In this study, we applied Illumina RNA sequencing and de novo assembly approach to study the S. japonica transcriptome for the first time. Totally, about 86.1 million reads assembled into 57614 unigenes were generated with an average length of 1321 bps. Among these unigenes, 27541 unigenes obtained annotation with gene descriptions from NR, Swiss-Prot, COG, and KEGG databases. This study demonstrated that the RNA-seq technology could be used as a rapid and efficient method for de novo transcriptome analysis of non-model plant organisms that provides a good resource of gene expression data for further analysis. A protein-protein interaction network of expressed genes was constructed in S. japonica. The topological analysis revealed that degree correlation of the giant component was disassortative and had small-world properties. This result implied that the protein-protein interaction network in S. japonica might have resulted from a long-term evolution to ensure both stability and low energy consumption protein-protein interactions.

Abbreviations

UT:Unique transcript
NR:NCBI non-redundant protein
COG:Cluster of Orthologous Groups
GO:Gene ontology
KEGG:Kyoto Encyclopedia of Genes and Genomes database
KAAS:KEGG Automatic Annotation Server
BLAST:Basic Local Alignment Search Tool
PPI:Protein-protein network.

Conflict of Interests

The authors declare that they have no conflict of interests.

Authors’ Contribution

Liucun Zhu and Ying Zhang contributed equally to this work. Liucun Zhu conceived and designed the study, carried out data analysis, interpreted the entire results, and drafted the paper. Ying Zhang carried out data analysis and drafted the paper. Wenna Guo helped to draft the paper. Xin-Jian Xu carried out data analysis and helped to draft the paper. Qiang Wang participated in the design of the study and interpreted the results. All authors read and approved the final paper.

Acknowledgments

This work was supported by Grants from the Science and Technology Commission of Shanghai Municipality (12ZR1444200 and 13ZR1416800), National Natural Science Foundation of China (61103075), and Foundation for the Author of National Excellent Doctoral Dissertation of PR China (201134).

Supplementary Materials

Additional file1: Information of unigenes expression in S. japonica.
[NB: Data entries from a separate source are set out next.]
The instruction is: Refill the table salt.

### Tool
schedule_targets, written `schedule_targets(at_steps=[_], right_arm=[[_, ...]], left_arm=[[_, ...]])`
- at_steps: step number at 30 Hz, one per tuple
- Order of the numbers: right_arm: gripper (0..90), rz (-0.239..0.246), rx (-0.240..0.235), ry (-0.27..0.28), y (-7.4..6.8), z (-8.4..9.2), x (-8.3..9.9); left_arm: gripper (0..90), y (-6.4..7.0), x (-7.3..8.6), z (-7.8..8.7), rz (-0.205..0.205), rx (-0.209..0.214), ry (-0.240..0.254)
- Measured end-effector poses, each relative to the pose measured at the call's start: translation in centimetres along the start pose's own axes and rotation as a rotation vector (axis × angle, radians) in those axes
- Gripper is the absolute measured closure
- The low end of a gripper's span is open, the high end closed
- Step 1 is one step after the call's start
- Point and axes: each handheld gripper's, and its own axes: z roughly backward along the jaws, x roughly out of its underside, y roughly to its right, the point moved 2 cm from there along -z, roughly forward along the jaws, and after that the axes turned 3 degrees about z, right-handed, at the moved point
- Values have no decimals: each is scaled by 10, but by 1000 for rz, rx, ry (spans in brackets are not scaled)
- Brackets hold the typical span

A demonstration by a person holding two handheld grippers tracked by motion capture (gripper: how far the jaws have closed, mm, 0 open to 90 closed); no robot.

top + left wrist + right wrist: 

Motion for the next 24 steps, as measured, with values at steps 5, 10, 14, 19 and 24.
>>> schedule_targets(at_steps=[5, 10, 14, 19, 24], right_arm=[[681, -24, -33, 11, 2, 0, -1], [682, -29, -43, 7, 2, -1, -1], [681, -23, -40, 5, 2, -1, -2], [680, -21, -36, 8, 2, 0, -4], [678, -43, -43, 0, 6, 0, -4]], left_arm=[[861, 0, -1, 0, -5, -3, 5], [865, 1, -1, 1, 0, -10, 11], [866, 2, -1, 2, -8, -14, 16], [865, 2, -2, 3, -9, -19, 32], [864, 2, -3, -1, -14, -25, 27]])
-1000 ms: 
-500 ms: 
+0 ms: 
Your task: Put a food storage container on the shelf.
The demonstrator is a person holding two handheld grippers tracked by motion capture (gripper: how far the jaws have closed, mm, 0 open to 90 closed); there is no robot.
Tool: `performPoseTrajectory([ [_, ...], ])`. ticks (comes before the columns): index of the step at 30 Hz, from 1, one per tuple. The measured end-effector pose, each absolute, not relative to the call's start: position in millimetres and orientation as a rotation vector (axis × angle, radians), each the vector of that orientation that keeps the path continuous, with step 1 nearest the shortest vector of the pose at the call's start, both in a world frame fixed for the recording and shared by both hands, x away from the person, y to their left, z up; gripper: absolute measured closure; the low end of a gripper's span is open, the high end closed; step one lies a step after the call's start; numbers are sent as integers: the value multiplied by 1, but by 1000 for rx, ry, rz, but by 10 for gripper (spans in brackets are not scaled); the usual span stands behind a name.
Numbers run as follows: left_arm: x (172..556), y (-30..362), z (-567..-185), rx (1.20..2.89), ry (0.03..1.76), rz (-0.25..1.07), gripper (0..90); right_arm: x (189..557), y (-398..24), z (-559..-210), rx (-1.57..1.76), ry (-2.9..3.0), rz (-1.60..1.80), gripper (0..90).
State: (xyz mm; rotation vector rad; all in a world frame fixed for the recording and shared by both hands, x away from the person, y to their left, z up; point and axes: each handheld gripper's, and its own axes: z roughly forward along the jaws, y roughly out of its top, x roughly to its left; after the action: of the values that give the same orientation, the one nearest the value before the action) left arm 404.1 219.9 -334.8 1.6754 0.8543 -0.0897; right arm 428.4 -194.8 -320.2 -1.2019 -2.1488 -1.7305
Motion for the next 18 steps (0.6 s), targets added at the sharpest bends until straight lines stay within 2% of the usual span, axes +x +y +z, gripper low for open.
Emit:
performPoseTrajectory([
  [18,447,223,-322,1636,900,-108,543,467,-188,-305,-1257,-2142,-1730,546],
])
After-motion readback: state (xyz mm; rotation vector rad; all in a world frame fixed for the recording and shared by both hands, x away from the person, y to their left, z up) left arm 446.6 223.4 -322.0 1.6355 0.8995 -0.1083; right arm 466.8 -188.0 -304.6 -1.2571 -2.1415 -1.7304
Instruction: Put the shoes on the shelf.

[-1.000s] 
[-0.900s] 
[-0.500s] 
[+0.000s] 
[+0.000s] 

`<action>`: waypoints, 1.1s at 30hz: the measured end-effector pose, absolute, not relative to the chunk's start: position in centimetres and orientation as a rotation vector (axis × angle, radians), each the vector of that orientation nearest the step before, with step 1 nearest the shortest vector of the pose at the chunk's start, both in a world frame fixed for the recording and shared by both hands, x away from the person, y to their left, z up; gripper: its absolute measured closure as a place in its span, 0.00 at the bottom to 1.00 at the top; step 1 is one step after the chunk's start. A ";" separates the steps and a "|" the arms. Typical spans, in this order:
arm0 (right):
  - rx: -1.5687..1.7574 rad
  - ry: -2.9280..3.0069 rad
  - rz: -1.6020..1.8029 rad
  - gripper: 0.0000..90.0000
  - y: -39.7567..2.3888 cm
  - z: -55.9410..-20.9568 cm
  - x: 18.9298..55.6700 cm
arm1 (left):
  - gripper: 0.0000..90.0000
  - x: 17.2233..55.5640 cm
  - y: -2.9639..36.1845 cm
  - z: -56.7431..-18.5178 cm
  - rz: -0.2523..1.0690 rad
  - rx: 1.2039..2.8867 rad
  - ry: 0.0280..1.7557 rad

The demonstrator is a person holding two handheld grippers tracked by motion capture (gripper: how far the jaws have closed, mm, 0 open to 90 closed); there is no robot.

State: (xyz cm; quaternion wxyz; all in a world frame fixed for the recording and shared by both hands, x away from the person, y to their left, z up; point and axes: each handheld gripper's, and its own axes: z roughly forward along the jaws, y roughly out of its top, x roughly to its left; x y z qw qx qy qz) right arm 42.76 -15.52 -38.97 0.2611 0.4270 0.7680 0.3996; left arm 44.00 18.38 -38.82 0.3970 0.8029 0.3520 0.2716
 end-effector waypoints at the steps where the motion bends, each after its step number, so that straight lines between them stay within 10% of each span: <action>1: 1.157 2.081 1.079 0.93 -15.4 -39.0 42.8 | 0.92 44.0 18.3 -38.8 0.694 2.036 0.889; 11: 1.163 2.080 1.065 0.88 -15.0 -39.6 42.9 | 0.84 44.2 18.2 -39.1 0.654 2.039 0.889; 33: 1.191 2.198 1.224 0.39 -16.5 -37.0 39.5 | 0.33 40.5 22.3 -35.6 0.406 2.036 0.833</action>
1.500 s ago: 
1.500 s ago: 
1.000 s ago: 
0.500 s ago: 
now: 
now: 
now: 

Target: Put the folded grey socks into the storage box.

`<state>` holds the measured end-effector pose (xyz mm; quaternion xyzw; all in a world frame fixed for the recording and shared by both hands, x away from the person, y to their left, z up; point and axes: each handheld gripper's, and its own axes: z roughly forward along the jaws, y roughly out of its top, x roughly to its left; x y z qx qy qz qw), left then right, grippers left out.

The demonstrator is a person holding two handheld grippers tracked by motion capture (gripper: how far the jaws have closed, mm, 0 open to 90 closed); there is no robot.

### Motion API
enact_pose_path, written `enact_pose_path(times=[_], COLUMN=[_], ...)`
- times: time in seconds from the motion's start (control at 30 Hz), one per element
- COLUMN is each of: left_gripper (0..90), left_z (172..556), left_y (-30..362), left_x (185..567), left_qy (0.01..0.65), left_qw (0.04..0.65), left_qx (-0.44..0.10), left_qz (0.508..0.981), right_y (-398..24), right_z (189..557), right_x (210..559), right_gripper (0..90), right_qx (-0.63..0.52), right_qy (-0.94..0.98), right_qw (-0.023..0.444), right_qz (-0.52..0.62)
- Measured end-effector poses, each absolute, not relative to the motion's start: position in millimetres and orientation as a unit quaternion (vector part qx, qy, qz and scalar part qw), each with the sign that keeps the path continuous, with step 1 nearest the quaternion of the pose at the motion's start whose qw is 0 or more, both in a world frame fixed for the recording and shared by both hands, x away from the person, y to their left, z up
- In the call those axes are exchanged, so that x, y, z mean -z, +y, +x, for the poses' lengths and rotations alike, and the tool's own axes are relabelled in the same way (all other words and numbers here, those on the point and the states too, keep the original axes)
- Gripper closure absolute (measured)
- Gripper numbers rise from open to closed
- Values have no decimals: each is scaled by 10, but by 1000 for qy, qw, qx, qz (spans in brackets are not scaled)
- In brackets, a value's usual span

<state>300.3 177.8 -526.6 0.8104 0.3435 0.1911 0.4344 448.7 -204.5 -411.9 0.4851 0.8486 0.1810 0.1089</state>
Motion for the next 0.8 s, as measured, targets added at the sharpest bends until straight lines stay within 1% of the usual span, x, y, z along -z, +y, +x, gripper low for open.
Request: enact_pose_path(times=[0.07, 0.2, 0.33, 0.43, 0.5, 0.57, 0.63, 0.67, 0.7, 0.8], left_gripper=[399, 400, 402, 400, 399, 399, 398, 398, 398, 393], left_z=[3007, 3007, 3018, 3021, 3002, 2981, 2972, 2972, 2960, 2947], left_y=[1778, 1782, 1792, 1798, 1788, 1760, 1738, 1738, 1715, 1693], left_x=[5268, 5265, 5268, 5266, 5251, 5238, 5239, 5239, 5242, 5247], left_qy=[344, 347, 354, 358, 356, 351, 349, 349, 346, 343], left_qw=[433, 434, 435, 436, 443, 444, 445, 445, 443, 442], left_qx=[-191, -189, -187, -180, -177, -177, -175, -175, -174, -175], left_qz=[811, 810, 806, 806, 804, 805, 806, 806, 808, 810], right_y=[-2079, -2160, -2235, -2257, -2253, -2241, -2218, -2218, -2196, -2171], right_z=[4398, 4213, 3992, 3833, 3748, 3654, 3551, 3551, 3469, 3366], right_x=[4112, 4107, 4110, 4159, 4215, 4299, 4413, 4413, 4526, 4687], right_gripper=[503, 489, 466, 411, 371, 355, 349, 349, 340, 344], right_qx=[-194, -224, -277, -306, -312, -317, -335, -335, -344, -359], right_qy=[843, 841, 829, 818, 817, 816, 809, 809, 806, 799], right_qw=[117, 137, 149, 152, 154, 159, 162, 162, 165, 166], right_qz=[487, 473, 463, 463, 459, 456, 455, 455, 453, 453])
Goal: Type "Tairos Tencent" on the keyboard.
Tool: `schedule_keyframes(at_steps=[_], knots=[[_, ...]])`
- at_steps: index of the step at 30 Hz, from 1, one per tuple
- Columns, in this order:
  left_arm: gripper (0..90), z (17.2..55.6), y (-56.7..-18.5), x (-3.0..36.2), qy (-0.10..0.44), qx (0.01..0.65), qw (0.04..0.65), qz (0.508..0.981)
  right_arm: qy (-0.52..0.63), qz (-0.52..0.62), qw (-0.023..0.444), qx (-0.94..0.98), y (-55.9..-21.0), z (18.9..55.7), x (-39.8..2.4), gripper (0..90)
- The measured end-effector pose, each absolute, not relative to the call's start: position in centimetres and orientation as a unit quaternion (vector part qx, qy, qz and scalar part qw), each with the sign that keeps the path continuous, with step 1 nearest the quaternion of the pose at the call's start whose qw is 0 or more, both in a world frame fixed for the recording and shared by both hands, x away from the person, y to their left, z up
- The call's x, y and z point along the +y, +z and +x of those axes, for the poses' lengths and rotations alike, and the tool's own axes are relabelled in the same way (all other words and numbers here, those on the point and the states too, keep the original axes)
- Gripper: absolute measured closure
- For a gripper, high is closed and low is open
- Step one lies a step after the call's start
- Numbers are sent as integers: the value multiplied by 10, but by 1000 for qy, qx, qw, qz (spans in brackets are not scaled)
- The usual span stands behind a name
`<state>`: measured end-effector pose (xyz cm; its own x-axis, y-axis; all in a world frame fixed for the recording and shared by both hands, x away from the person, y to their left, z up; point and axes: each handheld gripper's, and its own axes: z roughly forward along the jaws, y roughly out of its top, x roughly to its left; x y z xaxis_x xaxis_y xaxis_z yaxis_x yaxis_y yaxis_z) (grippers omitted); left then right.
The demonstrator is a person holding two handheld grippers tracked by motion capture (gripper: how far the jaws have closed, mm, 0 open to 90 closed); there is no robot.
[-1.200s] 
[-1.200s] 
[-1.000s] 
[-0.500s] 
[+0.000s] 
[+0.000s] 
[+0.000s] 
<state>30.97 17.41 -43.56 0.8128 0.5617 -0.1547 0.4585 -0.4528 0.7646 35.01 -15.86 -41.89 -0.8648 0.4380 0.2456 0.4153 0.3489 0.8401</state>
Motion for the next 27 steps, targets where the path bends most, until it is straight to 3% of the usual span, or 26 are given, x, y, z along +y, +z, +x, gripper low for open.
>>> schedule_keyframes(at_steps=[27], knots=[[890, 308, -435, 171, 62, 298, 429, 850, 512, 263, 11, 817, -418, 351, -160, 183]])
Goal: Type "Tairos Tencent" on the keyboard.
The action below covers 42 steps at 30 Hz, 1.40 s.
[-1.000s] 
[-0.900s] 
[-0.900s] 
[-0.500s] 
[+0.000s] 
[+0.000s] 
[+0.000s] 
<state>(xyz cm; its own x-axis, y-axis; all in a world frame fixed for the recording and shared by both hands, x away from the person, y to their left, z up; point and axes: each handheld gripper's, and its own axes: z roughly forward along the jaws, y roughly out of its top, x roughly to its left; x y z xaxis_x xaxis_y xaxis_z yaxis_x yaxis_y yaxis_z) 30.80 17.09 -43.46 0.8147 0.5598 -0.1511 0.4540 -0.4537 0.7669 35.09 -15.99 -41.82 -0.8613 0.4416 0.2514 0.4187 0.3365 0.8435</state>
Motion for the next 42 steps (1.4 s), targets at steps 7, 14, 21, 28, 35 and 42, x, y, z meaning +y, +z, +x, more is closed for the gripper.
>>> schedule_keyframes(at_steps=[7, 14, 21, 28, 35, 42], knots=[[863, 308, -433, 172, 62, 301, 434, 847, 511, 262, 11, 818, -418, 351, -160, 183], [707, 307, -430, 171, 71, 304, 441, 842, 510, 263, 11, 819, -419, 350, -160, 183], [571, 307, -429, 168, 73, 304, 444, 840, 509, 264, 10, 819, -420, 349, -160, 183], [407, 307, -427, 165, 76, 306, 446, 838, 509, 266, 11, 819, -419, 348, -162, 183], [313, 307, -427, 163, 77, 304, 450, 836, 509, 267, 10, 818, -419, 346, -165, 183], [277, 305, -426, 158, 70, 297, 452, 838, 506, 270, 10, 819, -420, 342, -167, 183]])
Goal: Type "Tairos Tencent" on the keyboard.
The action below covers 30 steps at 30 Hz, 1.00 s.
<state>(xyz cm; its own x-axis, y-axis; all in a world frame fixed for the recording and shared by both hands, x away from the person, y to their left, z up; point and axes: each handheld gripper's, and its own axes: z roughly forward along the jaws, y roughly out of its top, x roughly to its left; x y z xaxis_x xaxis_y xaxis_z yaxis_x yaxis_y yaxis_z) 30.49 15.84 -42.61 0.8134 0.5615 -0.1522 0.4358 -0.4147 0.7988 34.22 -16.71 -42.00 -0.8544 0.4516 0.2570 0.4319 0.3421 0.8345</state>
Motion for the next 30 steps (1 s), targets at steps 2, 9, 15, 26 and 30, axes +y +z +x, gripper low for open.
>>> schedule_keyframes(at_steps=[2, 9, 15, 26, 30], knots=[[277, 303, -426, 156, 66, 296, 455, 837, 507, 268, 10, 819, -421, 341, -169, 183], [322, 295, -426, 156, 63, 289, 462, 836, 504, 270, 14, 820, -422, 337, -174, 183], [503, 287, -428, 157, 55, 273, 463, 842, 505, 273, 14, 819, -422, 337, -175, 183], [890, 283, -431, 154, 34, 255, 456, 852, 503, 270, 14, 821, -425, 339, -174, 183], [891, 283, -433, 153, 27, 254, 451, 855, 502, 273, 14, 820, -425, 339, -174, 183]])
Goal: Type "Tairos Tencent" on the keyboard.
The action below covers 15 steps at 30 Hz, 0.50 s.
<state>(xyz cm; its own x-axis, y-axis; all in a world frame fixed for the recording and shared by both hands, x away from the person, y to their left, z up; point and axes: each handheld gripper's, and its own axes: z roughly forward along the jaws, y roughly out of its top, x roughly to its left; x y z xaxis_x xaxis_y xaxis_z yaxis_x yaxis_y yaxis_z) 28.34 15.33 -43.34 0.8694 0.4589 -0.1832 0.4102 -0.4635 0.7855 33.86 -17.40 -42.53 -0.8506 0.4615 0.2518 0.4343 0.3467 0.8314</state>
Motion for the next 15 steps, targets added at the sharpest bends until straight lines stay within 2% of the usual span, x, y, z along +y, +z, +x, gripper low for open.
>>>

Additional file2: DNA sequences of all unigenes in S. japonica.

Additional file3: Potential protein coding sequences of all unigenes in S. japonica.

Additional file4: Quality score distribution across all bases.

Additional file5: Quality score distribution over all sequences.

Additional file6: Distribution of unigenes mapped to the speciesshown by pie graph.

Additional file7: Detailed information for GO classification of unigenes in S. japonica.

Additional file8: COG functional classification list of unigenes in S. japonica.

Additional file9: Detailed information for unignenes mapping KEGG pathway in S. japonica.

Additional file10: Illustration of the whole network of unigenes in S. japonica.

Additional file11: Protein-protein interactions of unigenes in S. japonica.